Amid continuing indications that the Obama administration plans to tackle Middle East peace as a priority, Aaron David Miller warns “experts, politicians and would be mediators to keep their enthusiasm for quick or easy solutions under control.”

There is a myth out there driven by the Clinton parameters of December 2000, the Taba talks in 2001, the Geneva accord a year later, and the hundreds of hours of post Annapolis talks between Israelis and Palestinians that the two sides are “this close” (thumb and index finger a sixteenth of an inch apart) to an agreement.

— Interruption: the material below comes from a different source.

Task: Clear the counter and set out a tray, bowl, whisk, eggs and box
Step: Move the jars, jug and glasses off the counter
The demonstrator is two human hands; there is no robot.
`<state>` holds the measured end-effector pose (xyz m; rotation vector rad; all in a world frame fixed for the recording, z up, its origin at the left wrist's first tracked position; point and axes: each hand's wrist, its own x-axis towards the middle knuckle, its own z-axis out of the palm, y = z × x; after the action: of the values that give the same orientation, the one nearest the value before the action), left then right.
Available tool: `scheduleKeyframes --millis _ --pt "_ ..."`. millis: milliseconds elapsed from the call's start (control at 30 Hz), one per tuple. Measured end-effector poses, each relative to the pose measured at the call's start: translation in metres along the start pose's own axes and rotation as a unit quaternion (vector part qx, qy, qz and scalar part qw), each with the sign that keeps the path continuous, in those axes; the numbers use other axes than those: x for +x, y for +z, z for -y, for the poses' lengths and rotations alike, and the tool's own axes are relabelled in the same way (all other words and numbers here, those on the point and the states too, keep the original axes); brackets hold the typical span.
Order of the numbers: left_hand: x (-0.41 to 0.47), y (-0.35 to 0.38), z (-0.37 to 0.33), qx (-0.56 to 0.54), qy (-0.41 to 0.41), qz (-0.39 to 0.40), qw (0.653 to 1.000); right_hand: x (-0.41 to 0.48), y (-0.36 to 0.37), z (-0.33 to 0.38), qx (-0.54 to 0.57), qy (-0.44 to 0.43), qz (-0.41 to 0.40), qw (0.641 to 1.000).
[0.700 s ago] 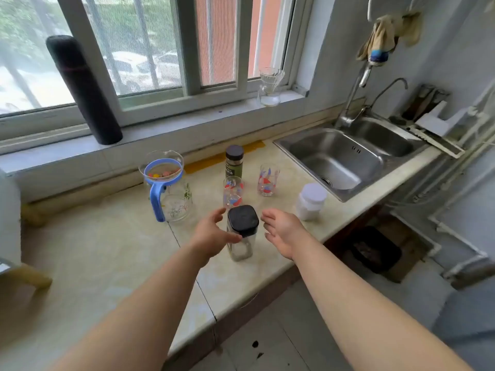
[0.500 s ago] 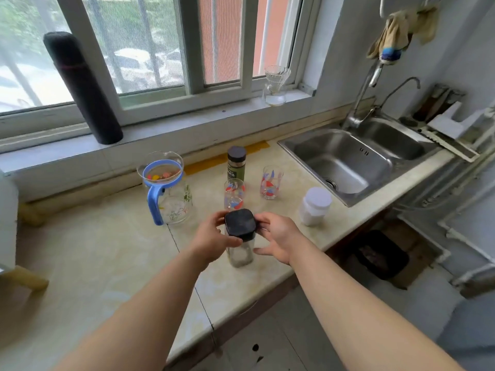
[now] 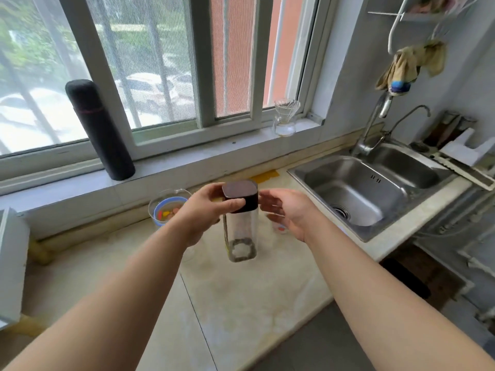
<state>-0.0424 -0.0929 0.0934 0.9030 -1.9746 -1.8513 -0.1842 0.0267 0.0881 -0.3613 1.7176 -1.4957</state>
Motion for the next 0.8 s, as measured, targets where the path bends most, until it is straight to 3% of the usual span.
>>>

Not only are they not “this close” — the “current situation on the ground between Israelis and Palestinians makes it impossible” to reach an agreement:

That everyone knows what the ultimate solution will look like (an intriguing notion that is supposed to make people feel better) is irrelevant if the circumstances for an agreement don’t exist.

The circumstances include a dysfunctional Palestinian Authority and the existence of political parties with their own armies, who will continue their war from any vacated land.

National security experts Brent Scowcroft and Zbigniew Brzezinski suggest the “major elements of an agreement are well known” and urge Obama simply to “declare” the “basic parameters of a fair and enduring peace” and deal with Israeli security concerns with an “international peacekeeping force.” But this merely papers over disagreements with adjectives (a “fair” and “enduring” peace) and disregards the abject history of international Middle East peacekeeping forces (including the one that failed to prevent the Six Day War and the one currently preserving peace in Lebanon by watching Hezbollah rearm).

What everyone should know by now – one year after the parties “agreed” to reach a peace agreement within a year (presumably on the basis of what “everyone knows” is the solution) but could not, even with the assistance of a Secretary of State making umpteen trips to the region – is that the circumstances for an agreement do not currently exist. A new Obama Process, featuring an imposed agreement and an ineffective enforcement mechanism, is not a solution.